- Born: 25 January 1875 Minneapolis, Minnesota, U.S.
- Died: 29 July 1956 (aged 81)
- Father: Ole Bornemann Bull
- Relatives: Fredrik Rosing Bull (brother) Jens Bull (half-brother) Johan Bull (half-brother)

= Anders Henrik Bull =

Norwegian electrical engineer

Anders Henrik Bull (25 January 1875 – 29 July 1956) was an American-born Norwegian electrical engineer.

== Early life and education ==
Bull was born in Minneapolis as the son of ophthalmologist Ole Bornemann Bull (1842–1916) and his first wife Marie Cathrine Lund (1843–1884). The family moved to Norway in 1876. He took his engineering education in Kristiania and Hanover.

== Career ==
Bull returned to Norway from Hannover in 1901, and became noted in the engineering community for his pioneering work on wireless telegraphy.

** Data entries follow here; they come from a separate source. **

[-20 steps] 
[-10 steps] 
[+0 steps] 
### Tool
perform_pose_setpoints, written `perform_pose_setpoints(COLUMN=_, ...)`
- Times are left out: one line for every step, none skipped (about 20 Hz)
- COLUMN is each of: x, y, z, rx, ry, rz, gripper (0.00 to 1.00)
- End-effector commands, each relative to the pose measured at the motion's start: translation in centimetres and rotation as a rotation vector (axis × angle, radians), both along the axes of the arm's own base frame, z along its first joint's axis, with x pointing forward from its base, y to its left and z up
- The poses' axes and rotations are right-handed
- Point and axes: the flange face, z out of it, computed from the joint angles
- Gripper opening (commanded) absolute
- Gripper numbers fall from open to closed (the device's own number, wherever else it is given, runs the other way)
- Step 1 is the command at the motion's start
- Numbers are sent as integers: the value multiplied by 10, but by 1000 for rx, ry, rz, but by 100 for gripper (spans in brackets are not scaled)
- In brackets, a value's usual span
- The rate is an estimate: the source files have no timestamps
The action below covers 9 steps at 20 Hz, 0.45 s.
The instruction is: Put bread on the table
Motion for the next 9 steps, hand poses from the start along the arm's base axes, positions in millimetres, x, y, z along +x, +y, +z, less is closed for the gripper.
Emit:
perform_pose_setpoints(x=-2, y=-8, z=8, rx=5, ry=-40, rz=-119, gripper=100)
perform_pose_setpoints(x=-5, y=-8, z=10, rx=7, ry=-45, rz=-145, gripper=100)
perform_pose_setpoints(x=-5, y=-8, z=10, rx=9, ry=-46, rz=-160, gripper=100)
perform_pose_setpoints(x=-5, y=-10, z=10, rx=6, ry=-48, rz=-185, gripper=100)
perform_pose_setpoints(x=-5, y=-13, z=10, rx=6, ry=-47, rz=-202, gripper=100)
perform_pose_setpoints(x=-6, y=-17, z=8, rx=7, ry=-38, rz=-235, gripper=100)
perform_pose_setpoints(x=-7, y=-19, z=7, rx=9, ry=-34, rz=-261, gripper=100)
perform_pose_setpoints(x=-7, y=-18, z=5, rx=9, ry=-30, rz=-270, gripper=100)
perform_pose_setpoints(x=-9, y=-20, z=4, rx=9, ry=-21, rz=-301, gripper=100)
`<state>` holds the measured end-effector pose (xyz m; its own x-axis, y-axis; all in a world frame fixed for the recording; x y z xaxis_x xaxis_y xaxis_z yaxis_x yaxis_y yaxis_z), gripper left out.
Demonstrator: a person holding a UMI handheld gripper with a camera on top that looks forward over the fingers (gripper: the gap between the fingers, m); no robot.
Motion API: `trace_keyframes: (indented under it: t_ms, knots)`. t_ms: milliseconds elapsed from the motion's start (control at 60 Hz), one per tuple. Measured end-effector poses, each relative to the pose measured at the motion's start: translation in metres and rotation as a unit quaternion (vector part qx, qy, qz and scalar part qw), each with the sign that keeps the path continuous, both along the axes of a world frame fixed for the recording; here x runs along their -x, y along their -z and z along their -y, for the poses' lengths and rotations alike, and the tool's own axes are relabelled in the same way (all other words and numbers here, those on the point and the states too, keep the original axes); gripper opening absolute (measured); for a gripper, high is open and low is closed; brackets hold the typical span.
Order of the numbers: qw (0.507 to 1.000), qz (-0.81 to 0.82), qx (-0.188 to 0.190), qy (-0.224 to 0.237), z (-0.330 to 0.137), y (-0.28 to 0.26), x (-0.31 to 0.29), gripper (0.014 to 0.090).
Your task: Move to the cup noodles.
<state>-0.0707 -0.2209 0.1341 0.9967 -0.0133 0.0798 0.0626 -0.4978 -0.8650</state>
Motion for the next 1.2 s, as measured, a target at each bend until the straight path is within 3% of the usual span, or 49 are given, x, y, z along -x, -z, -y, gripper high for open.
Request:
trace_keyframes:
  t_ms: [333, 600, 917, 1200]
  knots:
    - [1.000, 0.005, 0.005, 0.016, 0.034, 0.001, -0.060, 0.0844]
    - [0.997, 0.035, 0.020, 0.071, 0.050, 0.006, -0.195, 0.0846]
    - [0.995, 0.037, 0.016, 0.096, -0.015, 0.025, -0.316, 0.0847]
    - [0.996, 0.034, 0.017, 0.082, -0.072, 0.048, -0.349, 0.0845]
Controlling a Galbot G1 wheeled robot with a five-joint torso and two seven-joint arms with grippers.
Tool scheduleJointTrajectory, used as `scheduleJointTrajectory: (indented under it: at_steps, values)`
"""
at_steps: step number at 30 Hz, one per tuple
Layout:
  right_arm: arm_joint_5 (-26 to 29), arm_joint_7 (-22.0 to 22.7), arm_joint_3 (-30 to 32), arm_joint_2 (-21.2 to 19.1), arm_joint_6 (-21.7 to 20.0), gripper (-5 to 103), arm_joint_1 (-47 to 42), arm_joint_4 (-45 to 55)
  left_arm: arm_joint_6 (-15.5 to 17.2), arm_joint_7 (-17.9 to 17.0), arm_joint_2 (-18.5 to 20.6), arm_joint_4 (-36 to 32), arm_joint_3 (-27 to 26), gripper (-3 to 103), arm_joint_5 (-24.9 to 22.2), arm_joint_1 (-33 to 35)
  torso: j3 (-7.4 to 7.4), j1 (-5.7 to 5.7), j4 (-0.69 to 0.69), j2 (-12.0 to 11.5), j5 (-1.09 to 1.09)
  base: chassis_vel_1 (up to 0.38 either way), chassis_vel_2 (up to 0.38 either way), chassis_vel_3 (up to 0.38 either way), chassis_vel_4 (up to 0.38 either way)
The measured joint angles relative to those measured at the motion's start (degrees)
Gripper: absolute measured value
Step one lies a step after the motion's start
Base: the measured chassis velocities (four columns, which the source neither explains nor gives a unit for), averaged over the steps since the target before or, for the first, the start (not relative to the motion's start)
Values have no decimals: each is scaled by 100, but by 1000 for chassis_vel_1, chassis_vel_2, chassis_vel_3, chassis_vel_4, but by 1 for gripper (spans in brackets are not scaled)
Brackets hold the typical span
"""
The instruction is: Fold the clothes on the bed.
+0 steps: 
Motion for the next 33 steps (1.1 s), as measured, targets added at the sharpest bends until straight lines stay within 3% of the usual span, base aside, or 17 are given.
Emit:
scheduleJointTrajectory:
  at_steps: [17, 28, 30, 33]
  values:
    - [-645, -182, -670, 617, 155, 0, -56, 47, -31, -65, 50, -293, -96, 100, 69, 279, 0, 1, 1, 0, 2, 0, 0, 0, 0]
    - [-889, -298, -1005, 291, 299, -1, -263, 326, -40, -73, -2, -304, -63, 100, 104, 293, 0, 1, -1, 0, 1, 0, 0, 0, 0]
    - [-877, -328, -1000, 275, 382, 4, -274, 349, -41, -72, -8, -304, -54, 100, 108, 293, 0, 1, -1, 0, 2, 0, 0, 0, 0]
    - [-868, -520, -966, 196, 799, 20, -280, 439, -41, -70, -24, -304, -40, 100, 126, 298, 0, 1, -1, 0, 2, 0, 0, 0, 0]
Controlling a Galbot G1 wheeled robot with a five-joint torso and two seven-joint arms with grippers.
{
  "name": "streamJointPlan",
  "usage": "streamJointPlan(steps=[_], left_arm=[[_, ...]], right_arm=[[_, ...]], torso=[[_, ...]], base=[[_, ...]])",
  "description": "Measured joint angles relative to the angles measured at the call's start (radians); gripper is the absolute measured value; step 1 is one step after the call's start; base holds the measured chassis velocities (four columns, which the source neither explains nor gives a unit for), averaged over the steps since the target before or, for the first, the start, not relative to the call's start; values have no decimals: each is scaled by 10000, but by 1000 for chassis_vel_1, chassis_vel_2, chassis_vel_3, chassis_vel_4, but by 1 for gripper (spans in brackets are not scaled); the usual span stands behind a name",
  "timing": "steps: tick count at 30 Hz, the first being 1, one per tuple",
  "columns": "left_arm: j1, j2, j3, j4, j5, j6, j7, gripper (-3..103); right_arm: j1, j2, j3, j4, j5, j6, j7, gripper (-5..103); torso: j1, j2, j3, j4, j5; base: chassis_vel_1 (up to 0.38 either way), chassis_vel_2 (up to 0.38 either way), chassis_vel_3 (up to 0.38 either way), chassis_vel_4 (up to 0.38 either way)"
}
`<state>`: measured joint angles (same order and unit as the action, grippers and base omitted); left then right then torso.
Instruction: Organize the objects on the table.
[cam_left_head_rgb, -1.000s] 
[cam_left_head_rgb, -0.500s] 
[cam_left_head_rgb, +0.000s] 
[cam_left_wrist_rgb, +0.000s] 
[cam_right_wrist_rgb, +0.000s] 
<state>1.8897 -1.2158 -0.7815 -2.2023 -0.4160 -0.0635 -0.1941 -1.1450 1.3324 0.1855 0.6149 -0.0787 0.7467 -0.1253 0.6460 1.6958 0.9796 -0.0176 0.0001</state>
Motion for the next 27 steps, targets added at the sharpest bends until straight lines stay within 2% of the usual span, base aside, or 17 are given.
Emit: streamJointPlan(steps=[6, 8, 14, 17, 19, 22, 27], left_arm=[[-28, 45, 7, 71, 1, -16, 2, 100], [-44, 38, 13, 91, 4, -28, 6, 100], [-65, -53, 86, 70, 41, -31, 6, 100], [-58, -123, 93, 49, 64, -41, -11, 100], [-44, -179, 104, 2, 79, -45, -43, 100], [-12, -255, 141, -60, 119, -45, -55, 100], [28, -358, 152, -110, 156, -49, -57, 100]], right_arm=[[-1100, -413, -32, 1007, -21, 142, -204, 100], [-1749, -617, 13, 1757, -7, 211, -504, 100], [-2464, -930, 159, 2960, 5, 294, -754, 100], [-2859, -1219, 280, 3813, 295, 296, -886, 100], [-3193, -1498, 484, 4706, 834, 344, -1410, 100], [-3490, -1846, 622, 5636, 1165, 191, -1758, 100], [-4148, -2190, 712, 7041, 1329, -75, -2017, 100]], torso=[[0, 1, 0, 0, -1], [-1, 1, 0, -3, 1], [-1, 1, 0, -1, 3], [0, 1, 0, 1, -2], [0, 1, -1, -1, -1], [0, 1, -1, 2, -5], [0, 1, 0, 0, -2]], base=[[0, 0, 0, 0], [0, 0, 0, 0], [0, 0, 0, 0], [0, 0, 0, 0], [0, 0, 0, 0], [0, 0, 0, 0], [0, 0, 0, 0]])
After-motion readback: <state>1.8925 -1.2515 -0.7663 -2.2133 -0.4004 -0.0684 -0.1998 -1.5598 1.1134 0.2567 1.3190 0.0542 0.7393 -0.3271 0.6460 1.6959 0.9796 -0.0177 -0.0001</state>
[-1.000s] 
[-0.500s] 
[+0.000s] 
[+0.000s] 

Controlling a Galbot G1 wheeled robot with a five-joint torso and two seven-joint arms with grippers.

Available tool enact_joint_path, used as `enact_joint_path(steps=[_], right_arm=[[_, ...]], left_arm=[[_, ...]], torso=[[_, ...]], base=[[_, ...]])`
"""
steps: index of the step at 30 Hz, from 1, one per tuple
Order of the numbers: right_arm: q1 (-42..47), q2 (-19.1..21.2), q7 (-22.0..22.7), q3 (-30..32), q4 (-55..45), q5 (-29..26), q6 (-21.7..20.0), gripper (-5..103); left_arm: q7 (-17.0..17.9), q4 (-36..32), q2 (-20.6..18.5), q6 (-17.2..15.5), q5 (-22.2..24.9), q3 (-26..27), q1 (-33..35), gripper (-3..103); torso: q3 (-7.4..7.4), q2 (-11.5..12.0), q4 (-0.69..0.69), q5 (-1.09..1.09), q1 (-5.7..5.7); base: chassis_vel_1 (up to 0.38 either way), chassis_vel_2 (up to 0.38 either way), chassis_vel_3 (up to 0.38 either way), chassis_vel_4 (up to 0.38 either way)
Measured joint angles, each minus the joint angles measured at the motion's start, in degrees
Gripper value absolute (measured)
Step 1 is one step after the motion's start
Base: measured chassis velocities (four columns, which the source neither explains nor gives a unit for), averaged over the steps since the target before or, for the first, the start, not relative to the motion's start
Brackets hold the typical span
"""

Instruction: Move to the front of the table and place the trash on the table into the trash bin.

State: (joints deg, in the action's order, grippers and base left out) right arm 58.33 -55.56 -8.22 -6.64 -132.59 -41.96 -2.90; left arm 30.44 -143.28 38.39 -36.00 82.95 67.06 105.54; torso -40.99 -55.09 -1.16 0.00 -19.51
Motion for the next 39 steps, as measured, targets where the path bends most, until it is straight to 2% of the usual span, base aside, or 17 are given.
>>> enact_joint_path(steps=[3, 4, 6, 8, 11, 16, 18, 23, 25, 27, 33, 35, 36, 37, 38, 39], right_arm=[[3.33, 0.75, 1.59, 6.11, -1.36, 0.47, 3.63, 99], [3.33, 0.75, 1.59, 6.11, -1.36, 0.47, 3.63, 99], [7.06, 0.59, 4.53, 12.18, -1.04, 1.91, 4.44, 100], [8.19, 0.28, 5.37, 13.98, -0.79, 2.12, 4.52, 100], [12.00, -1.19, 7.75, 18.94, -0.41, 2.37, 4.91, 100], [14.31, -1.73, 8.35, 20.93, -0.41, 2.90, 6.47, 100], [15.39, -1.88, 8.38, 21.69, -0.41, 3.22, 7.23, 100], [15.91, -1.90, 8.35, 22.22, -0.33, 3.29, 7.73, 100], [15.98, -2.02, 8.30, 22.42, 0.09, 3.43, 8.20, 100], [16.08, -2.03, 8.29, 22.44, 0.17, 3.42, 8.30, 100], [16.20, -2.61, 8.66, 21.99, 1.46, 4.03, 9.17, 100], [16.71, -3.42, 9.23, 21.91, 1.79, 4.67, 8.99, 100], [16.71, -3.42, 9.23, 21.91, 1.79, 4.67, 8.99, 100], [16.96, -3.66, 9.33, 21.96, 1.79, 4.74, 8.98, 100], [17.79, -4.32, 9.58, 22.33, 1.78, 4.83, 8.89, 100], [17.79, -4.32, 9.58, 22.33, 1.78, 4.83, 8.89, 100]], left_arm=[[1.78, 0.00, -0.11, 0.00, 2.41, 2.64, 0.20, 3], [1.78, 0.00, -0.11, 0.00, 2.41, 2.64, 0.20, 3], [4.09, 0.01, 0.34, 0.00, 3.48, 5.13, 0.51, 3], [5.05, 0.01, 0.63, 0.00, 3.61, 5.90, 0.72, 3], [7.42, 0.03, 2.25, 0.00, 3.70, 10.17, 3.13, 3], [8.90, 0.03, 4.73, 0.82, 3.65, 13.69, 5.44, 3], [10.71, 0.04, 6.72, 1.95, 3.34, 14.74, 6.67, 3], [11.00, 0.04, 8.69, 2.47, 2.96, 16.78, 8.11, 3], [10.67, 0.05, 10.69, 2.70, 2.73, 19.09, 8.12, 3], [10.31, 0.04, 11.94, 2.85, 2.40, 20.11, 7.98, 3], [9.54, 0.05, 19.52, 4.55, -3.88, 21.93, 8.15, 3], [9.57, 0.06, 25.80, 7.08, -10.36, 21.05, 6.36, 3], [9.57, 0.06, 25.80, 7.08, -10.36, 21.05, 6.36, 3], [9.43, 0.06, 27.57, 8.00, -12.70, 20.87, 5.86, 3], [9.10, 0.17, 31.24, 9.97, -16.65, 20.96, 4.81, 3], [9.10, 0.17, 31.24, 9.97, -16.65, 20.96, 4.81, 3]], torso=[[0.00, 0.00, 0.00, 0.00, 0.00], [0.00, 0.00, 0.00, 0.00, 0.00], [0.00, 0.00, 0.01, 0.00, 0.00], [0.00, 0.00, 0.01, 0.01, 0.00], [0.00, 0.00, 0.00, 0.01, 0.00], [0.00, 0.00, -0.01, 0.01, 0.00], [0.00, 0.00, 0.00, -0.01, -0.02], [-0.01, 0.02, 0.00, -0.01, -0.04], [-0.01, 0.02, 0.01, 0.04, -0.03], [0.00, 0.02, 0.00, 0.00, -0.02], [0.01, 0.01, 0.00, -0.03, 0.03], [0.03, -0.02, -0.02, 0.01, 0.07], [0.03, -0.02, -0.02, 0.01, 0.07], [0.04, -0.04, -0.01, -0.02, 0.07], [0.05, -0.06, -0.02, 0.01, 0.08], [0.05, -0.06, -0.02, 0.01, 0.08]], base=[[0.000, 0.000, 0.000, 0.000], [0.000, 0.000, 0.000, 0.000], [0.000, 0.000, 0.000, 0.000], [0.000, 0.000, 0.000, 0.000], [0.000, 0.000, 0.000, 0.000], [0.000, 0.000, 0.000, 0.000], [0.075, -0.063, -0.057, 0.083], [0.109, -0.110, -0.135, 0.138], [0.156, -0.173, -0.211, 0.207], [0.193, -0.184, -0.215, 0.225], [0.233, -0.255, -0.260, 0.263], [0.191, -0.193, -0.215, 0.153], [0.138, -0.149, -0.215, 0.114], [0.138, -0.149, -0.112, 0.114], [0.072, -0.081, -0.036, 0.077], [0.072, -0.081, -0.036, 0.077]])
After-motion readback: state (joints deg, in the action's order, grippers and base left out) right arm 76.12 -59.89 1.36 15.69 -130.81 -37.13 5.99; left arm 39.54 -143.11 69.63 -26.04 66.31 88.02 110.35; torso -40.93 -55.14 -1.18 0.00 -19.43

He also worked for Norsk Hydro, as a consultant to Kristian Birkeland, from 1906 to 1909, in that company's formative phase. He married Agnes Emilie Rosenkvist, née Lund, in November 1908. They later remigrated to the United States.

He was awarded the Louis E. Levy Medal in 1943.

== Personal life ==
Anders Henrik Bull was the brother of Fredrik Rosing Bull, and a half-brother of Jens Bull and Johan Bull.